PowerShell - naive solution
$files = Get-ChildItem -Include ("*.txt") -Recurse
$data = @(
    [PSCustomObject]@{
        Old = 'http://server.com/old1';
        New = 'https://server.com/new1';
    },
    [PSCustomObject]@{
        Old = 'http://server.com/old2';
        New = 'https://server.com/new2';
    }
)

$files | ForEach-Object {
    $filecontent = Get-Content $_
    $data | ForEach-Object {
        $filecontent = $filecontent -replace $_.Old, $_.New
    }
    Set-Content -Path $_.FullName -Value $filecontent
}

This mostly works, and in some situations, this might be good enough. But there are some limitations:

  • It only replaces URL:s that begins with http. You could work around this by making the array twice as large.
  • It will also partly replace URL:s that end with old10 - these should not be updated at all.
  • If the URL ends with a slash, it will not be removed. Not a big problem, but we want to fix this too.

The solution

This code is a bit more complex, but it solves all problems mention earlier:

PowerShell - naive solution
$files = Get-ChildItem -Include ("*.txt") -Recurse
$data = @(
    [pscustomobject]@{
        Old = 'server.com/old1';
        New = 'server.com/new1';
    },
    [pscustomobject]@{
        Old = 'server.com/old2';
        New = 'server.com/new2';
    }
)

$files | ForEach-Object {
    $filecontent = Get-Content $_
    $data | ForEach-Object {
        $filecontent = $filecontent -replace "http(s)?://$($_.Old)(\/)?([^a-zA-Z0-9]|`$)", "https://$($_.New)`$3"
    }
    Set-Content -Path $_.FullName -Value $filecontent
}

The replacement expression might need some clarification.
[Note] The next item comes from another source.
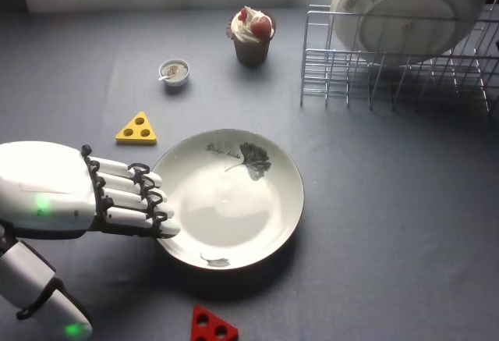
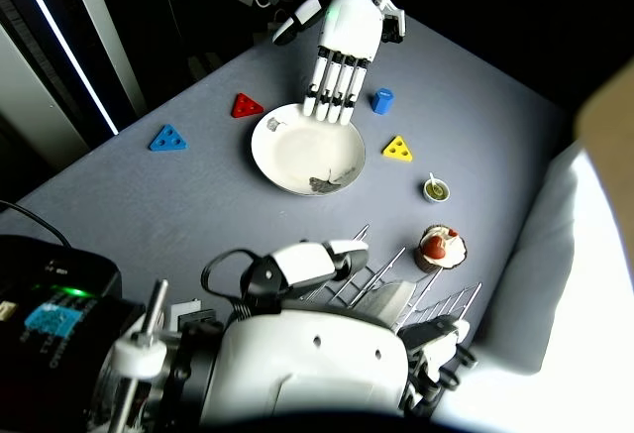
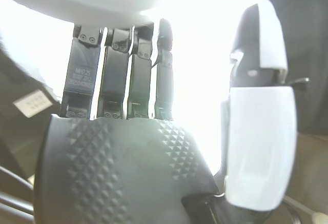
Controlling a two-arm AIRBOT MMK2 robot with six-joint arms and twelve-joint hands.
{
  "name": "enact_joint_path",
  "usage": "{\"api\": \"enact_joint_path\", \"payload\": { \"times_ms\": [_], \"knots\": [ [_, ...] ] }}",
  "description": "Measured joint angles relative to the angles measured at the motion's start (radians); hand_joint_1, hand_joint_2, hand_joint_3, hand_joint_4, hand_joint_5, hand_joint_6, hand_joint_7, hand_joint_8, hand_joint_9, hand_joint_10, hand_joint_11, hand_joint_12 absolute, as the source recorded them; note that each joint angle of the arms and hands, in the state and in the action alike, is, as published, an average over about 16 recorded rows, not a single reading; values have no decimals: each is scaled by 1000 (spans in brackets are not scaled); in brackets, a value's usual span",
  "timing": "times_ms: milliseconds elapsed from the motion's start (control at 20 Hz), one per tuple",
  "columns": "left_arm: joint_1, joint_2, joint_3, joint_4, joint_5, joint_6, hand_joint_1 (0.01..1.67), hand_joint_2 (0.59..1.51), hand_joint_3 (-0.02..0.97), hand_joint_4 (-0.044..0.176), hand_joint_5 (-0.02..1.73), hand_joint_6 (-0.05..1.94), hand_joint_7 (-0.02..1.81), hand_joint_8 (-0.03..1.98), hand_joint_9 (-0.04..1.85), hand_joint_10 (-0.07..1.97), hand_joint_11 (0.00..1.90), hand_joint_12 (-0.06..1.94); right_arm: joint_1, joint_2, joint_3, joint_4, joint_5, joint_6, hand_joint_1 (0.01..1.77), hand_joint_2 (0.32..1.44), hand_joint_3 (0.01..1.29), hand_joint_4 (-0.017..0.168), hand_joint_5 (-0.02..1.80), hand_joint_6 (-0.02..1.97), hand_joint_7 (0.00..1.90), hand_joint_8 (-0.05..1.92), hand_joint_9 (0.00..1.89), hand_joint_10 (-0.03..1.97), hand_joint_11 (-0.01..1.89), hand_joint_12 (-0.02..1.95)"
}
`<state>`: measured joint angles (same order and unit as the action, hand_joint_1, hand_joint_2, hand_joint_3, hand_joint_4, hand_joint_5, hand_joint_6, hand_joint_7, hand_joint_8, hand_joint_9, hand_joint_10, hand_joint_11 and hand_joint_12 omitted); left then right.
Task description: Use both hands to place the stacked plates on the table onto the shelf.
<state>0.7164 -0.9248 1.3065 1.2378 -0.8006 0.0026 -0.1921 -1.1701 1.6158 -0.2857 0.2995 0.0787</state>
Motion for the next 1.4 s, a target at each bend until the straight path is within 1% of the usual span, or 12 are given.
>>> {"api": "enact_joint_path", "payload": {
  "times_ms": [150, 300, 550, 650, 750, 900, 1050, 1200, 1400],
  "knots": [
    [9, 0, -3, -2, 1, 1, 100, 942, 3, 1, 89, 12, 126, 11, 119, 1, 95, 1, 0, 8, -20, -19, 91, -30, 881, 960, 18, -3, 569, 31, 621, 15, 677, 19, 715, 95],
    [21, -2, -8, -1, 7, 2, 101, 943, 3, -1, 82, 12, 123, 11, 115, 1, 86, -6, 1, 18, -50, -74, 192, -48, 823, 968, 18, -3, 521, 30, 565, 15, 607, 19, 640, 62],
    [46, -7, -20, 8, 24, 3, 107, 944, 4, -4, 67, 3, 106, 4, 101, -5, 77, -12, -6, 33, -114, -230, 355, -59, 753, 981, 17, -3, 486, 30, 510, 14, 527, 19, 552, 29],
    [56, -10, -25, 13, 32, 3, 109, 943, 4, -5, 62, -1, 101, 1, 96, -7, 75, -14, -11, 39, -141, -303, 408, -56, 737, 984, 18, -3, 477, 30, 498, 15, 508, 19, 531, 21],
    [65, -12, -29, 18, 39, 3, 110, 943, 4, -6, 57, -5, 94, -2, 92, -9, 74, -14, -18, 43, -164, -383, 447, -46, 733, 984, 17, -3, 471, 30, 493, 15, 500, 19, 523, 18],
    [77, -15, -34, 25, 49, 3, 110, 944, 4, -7, 49, -11, 84, -7, 85, -13, 71, -15, -34, 47, -191, -512, 479, -34, 744, 984, 18, -3, 469, 30, 491, 15, 497, 19, 520, 18],
    [85, -17, -37, 31, 56, 3, 108, 944, 4, -9, 42, -17, 73, -12, 77, -17, 68, -15, -56, 47, -213, -612, 485, -53, 770, 980, 18, -2, 469, 30, 488, 15, 495, 19, 522, 17],
    [89, -18, -38, 33, 57, 3, 107, 944, 3, -9, 40, -20, 69, -13, 74, -20, 66, -16, -81, 46, -230, -657, 478, -111, 800, 970, 18, -1, 467, 30, 482, 15, 491, 18, 525, 17],
    [91, -18, -37, 33, 56, 3, 104, 944, 3, -9, 37, -20, 67, -13, 73, -20, 63, -16, -112, 43, -256, -663, 458, -242, 837, 957, 18, 0, 455, 30, 471, 16, 481, 19, 518, 18]
  ]
}}
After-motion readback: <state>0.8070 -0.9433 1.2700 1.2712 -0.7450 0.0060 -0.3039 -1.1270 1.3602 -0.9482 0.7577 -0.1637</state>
First, this is what we are looking for:

  • http(s)?:// - It should start with http:// or https://
  • $($_.Old) - This is the server and path previously defined.
  • (\/)? - This is the slash at the end of the URL - if there is any.
  • ([^a-zA-Z0-9]|`$) - This is a character after the URL. It should not be a number or a letter - but it might be end of string.

This is then replaced with:

  • https:// - It is what it looks like
  • $($_.New) - The new server and path previously defined.
  • `$3 - The extra character after the URL that we might have catch.

By the way, the accent before the dollar sign (like in `$3) is just an escape sequence, telling PowerShell that the dollar sign should be as it is and not be treated like a variable.

Summary

This was a fun little exercise for me. PowerShell and regular expressions are something that I always need to practice on.